A Governed PoC is a structured pilot: scoped, time-bound, with a defined deliverable and acceptance criteria. It's designed to answer one question — can this partner and approach produce the quality we need at the cost and speed we need? When a PoC succeeds, the next question is: can this scale?
Why Scaling Breaks Down
The failure mode we see most often isn't a quality failure — it's a governance failure. A PoC works because it's small enough to manage informally: one project manager, a single annotator cohort, direct communication. When you scale from 20 annotators to 200, from one language to five, from one workstream to four, the informal governance that made the PoC work becomes a bottleneck. IAA starts drifting. Annotation guidelines get interpreted differently across teams.
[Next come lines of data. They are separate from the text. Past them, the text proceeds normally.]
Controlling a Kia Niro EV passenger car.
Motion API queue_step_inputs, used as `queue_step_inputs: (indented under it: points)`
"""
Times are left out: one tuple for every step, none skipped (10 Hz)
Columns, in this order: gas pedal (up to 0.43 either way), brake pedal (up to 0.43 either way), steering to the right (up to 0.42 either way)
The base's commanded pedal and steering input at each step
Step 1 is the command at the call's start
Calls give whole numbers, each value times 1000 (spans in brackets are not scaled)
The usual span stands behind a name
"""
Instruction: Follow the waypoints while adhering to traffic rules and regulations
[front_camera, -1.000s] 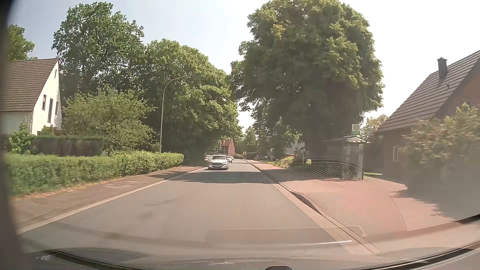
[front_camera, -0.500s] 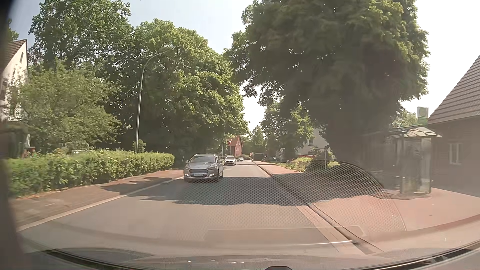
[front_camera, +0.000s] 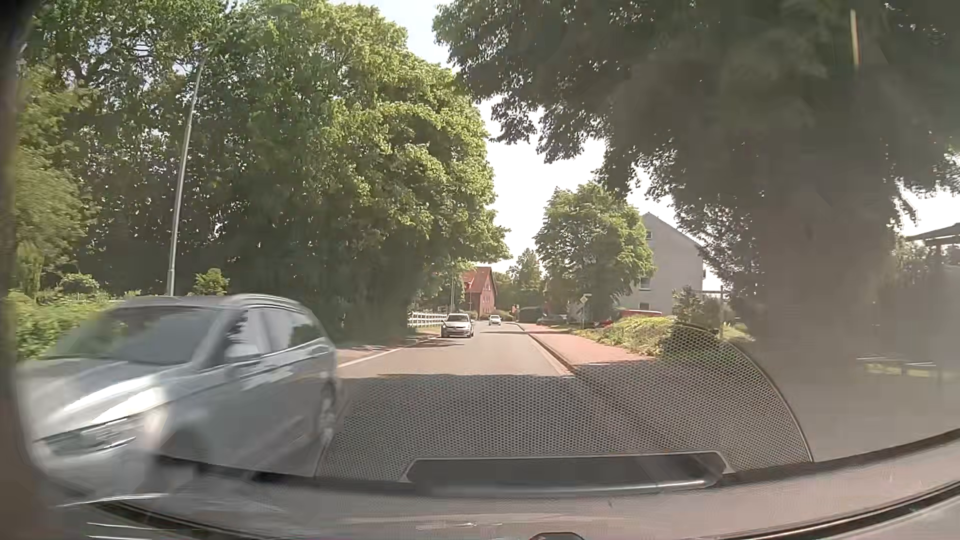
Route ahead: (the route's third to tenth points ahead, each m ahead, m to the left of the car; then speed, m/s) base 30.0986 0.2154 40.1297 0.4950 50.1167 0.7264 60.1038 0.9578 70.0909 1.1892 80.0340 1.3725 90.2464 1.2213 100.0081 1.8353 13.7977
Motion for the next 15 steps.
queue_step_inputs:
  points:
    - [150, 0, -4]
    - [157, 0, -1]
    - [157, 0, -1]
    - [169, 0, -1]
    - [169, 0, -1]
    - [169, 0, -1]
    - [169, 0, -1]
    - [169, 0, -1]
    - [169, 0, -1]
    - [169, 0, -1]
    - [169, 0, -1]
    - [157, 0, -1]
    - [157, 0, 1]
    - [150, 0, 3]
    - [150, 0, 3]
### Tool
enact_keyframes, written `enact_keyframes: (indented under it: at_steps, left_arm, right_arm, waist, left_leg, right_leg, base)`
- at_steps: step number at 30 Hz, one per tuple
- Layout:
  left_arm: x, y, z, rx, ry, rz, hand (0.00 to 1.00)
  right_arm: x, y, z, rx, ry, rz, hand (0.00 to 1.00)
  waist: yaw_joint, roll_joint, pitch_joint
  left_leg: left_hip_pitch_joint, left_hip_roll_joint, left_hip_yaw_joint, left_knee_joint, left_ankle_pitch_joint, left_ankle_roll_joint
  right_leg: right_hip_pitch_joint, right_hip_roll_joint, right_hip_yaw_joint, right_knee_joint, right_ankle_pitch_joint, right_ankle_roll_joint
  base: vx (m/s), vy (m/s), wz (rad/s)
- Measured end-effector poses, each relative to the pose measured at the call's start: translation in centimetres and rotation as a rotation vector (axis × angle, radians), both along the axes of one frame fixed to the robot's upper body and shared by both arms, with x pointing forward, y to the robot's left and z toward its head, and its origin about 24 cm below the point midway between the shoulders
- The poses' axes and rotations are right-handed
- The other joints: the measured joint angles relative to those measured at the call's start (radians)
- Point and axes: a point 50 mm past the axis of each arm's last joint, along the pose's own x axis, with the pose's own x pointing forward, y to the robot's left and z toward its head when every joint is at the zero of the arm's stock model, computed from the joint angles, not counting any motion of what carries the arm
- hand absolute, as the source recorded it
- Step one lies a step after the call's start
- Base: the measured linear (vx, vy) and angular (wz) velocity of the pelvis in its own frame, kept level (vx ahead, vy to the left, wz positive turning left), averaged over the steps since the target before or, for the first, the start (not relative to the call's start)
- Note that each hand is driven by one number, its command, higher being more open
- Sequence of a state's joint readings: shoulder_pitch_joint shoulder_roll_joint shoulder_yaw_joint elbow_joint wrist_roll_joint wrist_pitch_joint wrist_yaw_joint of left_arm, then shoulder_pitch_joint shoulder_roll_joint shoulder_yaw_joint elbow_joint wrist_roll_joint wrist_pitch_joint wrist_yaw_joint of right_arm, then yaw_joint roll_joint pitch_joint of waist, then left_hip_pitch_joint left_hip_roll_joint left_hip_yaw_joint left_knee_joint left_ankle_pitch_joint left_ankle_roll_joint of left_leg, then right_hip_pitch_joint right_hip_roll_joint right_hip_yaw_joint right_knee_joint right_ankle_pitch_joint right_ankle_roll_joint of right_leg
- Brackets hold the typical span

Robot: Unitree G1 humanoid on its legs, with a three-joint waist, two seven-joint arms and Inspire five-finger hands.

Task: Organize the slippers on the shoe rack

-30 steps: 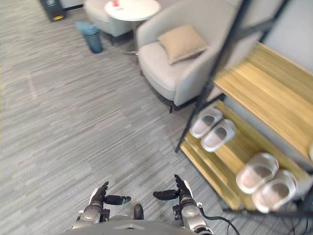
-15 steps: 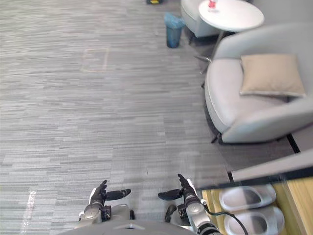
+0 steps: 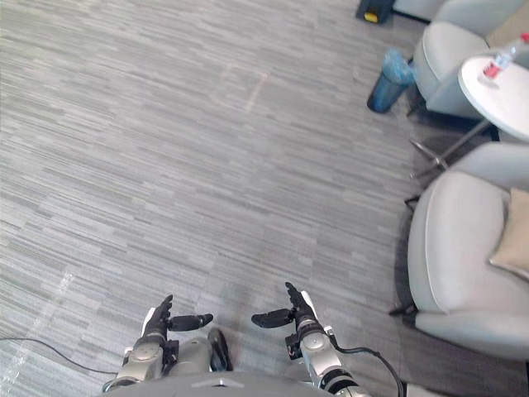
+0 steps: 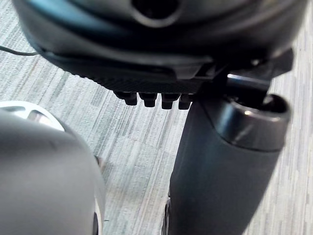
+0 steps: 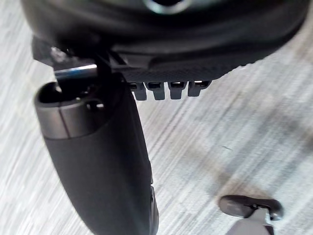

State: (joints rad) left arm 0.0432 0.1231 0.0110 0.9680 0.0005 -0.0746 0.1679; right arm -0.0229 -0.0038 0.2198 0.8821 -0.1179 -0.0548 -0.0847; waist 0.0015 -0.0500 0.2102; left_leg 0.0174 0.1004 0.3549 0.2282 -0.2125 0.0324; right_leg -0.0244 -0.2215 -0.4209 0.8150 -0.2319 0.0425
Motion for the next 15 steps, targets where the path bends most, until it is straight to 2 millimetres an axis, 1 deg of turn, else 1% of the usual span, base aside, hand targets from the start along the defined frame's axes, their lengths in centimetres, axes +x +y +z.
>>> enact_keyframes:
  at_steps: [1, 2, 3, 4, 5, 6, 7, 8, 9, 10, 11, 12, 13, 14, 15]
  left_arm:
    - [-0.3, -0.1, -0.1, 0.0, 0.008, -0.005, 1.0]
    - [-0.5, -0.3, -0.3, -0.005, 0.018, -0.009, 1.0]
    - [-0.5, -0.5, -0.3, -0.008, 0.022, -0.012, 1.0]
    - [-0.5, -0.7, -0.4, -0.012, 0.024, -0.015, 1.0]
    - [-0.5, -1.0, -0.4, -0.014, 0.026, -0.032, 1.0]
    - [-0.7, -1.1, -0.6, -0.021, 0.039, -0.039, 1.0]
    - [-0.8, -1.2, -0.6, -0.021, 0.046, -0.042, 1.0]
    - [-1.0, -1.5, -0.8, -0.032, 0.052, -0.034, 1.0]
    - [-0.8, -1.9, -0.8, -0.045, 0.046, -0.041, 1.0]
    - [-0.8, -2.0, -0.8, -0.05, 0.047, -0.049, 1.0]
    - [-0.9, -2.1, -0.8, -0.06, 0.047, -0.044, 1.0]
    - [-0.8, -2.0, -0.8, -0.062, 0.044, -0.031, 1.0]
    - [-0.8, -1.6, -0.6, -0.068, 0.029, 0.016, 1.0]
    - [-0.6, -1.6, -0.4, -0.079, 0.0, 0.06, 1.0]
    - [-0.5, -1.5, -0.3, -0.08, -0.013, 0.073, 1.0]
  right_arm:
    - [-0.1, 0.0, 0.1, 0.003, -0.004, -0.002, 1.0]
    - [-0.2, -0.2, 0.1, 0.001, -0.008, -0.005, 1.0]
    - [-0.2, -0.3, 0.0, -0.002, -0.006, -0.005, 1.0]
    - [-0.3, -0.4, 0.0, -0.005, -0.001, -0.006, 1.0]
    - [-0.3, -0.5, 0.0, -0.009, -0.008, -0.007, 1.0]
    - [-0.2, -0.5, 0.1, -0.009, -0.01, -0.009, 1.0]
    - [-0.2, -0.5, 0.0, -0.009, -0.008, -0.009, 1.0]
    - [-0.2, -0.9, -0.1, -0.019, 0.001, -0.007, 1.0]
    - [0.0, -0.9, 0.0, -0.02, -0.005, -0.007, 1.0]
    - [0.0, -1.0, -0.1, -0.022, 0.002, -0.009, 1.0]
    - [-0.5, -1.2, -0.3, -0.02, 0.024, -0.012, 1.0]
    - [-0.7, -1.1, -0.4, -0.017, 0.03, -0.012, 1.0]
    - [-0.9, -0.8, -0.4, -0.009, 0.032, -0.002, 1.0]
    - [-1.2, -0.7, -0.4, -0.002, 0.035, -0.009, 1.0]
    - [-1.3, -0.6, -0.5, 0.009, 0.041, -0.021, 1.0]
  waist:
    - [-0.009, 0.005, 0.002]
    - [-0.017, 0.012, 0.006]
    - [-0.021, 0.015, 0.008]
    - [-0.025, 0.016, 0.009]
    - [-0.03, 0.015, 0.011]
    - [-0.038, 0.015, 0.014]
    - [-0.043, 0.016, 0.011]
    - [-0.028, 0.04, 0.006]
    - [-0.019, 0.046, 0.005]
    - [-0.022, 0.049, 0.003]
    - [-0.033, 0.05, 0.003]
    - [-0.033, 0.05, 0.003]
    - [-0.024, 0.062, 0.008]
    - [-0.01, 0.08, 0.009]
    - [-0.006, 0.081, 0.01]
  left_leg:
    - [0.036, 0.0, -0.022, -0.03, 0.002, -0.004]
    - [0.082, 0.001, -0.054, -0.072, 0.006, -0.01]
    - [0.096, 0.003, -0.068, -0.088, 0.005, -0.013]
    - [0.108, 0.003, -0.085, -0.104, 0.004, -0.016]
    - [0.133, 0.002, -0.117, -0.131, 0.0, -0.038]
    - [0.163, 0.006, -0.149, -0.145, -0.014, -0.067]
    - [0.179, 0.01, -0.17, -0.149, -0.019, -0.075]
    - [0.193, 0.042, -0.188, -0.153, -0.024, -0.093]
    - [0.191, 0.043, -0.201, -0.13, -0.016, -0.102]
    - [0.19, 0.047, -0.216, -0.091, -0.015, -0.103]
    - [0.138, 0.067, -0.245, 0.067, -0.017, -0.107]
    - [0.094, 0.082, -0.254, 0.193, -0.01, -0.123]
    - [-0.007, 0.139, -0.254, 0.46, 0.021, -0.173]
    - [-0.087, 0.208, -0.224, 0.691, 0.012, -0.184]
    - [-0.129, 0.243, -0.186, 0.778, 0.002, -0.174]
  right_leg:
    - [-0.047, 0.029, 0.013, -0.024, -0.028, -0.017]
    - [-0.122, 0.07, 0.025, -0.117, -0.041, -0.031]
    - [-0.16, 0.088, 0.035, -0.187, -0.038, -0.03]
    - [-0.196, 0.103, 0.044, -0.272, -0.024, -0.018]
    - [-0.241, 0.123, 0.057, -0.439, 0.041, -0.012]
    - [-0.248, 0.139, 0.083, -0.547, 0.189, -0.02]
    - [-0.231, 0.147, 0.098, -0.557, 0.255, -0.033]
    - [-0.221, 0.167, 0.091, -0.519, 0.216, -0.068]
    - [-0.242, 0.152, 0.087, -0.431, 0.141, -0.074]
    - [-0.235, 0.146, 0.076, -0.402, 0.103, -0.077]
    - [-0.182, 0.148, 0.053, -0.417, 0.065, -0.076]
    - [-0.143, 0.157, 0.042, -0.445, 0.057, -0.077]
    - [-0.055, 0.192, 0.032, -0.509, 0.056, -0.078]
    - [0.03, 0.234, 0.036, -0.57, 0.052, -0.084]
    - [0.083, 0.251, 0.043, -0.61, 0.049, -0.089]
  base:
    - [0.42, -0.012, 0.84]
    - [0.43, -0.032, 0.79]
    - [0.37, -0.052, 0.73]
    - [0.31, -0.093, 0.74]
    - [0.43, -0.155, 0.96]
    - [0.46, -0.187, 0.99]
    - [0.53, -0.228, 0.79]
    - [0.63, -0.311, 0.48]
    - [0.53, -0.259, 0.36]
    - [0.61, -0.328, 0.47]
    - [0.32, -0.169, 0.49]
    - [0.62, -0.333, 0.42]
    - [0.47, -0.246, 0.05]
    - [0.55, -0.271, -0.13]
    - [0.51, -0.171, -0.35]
Escalation paths that worked with one manager become unclear with three. Output quality becomes inconsistent in ways that are hard to diagnose.
The Architecture of a Scalable Program
Programs that scale successfully share structural features that are usually in place before the first PoC ends, not built after the fact. These include: explicit annotation guidelines that are documented, versioned, and testable — not just communicated verbally; calibration processes that run at the start of each new cohort, not just the first one; IAA measurement that runs continuously and flags drift in near-real-time; escalation paths that are defined, documented, and staffed rather than assumed; and QA sampling protocols that scale with volume.
None of this is technically sophisticated. All of it requires operational discipline that is hard to retrofit once a program is running at speed.
What to Look for in a Scaling Partner
When evaluating whether a PoC can scale, ask your partner two questions. First: how does your QA framework change as program volume doubles? If the answer involves hiring more QA staff without a change in process, that's a scaling risk. Second: how do you maintain annotation consistency across multiple language cohorts? If the answer is "we use the same guidelines," that's an oversimplification. Guidelines need to be culturally and linguistically adapted, not just translated.